AP CSP Create Code Example
Algorithms and Abstractions
AP CSP emphasizes the use of algorithms and abstractions in the Create task. While the AP definitions may seem vague, algorithms and abstractions are simple concepts that are used both in everday life and in all computer programs.
An algorithm is simply a method or function that uses logic and math that takes in an input and produces a specific output. An example of an algorithm is a method that takes in two numbers and adds them; if the function addNumbers(2,2) returns 4, then addNumbers is an algorithm.
Whether it's taking in numbers and outputting a specific answer, solving a Rubik's cube, or outputting a list of items in a specific order, an algorithm is simply a set of steps of math and logic that something uses to obtain a specific output.
An abstraction is anything that takes a set of complex tasks and refers to all of the steps together as one process.

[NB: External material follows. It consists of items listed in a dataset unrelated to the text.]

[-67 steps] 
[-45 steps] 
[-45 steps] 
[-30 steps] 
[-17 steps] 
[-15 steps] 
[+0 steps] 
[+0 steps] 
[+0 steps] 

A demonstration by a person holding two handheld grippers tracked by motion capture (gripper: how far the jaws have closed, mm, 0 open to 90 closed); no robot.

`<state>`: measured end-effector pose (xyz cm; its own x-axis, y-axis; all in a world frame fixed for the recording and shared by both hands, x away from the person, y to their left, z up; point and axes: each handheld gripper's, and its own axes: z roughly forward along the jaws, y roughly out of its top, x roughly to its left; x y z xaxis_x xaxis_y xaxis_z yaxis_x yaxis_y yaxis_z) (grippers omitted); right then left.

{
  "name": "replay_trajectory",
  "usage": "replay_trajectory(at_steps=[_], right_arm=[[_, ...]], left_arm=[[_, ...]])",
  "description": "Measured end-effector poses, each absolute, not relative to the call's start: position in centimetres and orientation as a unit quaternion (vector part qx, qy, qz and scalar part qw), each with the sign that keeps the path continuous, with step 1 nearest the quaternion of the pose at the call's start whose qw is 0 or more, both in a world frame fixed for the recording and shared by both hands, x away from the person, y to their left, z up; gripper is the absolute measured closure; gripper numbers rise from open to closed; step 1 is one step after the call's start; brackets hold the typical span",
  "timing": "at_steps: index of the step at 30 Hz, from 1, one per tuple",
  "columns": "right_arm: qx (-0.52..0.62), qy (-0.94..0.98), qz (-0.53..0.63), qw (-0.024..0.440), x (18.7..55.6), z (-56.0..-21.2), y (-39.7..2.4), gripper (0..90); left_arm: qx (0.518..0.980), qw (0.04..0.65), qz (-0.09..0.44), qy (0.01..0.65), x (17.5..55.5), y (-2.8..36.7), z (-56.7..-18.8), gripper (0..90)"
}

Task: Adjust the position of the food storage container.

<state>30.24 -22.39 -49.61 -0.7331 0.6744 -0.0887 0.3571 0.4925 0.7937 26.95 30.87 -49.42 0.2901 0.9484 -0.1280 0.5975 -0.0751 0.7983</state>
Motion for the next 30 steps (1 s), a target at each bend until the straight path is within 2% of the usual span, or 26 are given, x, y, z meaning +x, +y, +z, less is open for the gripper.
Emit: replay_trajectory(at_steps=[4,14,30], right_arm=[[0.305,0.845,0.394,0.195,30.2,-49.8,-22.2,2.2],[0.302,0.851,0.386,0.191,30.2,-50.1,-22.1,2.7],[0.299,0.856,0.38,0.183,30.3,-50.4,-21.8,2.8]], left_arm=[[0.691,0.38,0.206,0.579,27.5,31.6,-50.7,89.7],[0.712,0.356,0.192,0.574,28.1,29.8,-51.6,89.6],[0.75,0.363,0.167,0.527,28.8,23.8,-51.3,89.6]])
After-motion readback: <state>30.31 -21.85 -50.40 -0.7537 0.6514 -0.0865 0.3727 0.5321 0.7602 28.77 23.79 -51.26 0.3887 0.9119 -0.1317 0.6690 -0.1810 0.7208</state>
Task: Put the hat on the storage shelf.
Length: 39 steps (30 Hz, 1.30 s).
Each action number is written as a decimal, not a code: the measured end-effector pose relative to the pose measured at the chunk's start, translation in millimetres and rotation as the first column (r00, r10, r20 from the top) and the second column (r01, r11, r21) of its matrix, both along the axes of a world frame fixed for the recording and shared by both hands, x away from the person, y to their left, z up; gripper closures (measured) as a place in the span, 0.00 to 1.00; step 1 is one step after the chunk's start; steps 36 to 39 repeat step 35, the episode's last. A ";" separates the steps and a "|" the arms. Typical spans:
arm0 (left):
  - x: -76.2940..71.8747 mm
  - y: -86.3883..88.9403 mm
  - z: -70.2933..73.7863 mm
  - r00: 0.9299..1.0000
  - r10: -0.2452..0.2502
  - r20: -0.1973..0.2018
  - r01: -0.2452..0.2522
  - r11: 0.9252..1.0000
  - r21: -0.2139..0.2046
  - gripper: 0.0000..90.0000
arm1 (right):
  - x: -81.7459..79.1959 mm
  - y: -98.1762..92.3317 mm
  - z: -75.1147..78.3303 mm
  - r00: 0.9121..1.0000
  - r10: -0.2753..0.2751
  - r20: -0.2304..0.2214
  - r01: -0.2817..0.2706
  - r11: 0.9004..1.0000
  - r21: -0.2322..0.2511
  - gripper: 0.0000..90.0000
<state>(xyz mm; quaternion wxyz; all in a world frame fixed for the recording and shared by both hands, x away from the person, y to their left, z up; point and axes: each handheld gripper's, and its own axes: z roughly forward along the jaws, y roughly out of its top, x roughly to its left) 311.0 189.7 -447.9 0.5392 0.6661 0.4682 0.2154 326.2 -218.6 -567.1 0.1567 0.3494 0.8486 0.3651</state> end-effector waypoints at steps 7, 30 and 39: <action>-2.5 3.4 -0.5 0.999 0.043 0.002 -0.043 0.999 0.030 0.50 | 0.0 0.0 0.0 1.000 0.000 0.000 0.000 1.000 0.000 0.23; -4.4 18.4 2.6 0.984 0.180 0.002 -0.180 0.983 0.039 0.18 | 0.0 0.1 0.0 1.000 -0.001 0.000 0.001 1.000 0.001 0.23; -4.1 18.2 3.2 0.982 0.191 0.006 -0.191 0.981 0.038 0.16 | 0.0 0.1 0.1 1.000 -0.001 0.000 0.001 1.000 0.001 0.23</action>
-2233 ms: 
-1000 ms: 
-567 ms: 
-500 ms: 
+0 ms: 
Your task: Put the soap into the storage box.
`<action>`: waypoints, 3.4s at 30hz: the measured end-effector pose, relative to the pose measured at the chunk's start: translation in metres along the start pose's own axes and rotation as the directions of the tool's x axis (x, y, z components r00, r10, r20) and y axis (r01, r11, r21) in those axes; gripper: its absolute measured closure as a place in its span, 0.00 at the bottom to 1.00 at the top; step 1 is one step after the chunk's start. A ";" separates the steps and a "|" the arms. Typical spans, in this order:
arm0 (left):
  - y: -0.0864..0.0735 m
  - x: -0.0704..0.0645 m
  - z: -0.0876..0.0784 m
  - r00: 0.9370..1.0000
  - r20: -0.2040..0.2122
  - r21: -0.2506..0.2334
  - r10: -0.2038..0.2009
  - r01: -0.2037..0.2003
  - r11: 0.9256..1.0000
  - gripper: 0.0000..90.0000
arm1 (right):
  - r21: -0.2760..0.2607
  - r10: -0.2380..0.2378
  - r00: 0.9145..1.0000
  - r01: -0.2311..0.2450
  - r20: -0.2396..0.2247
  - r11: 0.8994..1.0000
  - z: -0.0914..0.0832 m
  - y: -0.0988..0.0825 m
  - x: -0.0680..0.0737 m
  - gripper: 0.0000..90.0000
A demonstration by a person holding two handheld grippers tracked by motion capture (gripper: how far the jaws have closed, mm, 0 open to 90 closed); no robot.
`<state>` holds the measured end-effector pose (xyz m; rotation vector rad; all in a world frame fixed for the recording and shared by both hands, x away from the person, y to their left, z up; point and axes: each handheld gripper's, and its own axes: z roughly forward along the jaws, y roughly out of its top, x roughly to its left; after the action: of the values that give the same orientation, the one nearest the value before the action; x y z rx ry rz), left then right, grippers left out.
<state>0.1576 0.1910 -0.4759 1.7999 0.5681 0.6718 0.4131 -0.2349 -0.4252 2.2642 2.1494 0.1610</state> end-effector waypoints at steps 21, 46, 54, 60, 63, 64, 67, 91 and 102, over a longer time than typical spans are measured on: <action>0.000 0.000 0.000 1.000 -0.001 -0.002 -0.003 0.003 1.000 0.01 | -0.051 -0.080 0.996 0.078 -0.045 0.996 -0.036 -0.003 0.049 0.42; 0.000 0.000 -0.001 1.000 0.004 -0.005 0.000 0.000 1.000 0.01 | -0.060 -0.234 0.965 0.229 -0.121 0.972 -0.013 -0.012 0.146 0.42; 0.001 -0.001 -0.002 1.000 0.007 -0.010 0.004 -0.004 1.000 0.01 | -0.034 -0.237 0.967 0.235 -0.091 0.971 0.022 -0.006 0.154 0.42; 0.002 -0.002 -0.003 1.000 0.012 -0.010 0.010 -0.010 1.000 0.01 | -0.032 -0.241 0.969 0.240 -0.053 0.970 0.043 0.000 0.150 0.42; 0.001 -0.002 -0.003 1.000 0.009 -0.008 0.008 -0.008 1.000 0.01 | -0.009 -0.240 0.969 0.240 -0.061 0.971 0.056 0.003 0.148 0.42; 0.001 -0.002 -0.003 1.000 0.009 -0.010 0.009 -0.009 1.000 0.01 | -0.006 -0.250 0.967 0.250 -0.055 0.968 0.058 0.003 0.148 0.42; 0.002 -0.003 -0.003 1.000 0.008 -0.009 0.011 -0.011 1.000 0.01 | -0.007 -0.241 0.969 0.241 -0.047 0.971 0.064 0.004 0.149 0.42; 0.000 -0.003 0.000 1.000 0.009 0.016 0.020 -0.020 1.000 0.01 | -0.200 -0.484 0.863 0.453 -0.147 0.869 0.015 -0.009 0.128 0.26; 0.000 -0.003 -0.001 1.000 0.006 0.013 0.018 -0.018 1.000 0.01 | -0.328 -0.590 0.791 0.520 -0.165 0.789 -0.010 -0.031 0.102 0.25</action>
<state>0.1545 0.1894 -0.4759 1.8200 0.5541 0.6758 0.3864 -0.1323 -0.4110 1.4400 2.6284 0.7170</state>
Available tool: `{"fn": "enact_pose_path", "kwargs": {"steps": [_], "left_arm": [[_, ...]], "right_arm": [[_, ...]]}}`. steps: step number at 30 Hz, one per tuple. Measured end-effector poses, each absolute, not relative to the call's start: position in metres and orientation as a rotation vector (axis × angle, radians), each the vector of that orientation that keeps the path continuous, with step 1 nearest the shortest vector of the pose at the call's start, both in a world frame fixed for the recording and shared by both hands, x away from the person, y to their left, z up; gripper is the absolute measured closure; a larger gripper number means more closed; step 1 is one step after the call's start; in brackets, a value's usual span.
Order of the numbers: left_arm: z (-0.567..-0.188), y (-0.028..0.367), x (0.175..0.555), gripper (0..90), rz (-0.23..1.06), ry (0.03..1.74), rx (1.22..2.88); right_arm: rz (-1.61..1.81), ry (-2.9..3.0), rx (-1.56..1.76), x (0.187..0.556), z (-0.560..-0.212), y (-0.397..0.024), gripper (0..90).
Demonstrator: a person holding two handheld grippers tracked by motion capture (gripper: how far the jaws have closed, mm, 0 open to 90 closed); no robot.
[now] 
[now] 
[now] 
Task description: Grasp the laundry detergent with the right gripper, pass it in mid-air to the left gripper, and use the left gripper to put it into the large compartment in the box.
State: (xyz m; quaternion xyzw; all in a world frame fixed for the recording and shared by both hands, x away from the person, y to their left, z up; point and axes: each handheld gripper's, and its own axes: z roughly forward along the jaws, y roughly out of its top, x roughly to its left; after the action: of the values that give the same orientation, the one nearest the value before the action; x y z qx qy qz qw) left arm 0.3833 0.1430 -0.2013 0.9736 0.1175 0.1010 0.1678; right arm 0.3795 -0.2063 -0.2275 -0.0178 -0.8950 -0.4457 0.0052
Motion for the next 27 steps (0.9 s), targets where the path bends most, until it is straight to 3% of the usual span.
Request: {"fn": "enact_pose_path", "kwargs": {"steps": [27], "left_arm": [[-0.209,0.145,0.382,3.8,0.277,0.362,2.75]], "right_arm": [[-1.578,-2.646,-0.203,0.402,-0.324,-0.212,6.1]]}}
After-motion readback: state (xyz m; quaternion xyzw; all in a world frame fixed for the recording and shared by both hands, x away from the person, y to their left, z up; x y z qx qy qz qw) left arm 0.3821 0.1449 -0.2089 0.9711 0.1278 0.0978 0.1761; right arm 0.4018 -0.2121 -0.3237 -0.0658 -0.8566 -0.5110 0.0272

In other words, an abstraction is a container of steps that people refer to by the name of the abstraction rather than the names of each of the steps.
For example, a camera is an abstraction; instead of calling the buttons, lenses, autofocus and zoom functions individually, these things collectively are referred to as a camera.
An example of an abstraction in programming is a function. Instead of reffering to all of the steps that are in the function, only the function's name is called (for example, instead of saying "a method that adds all numbers and then divides by the quantity" it is referred to as a function called average(). This allows programmers to set up complex functions, methods, and algorithms that can be called at any time by just typing in the abstraction name.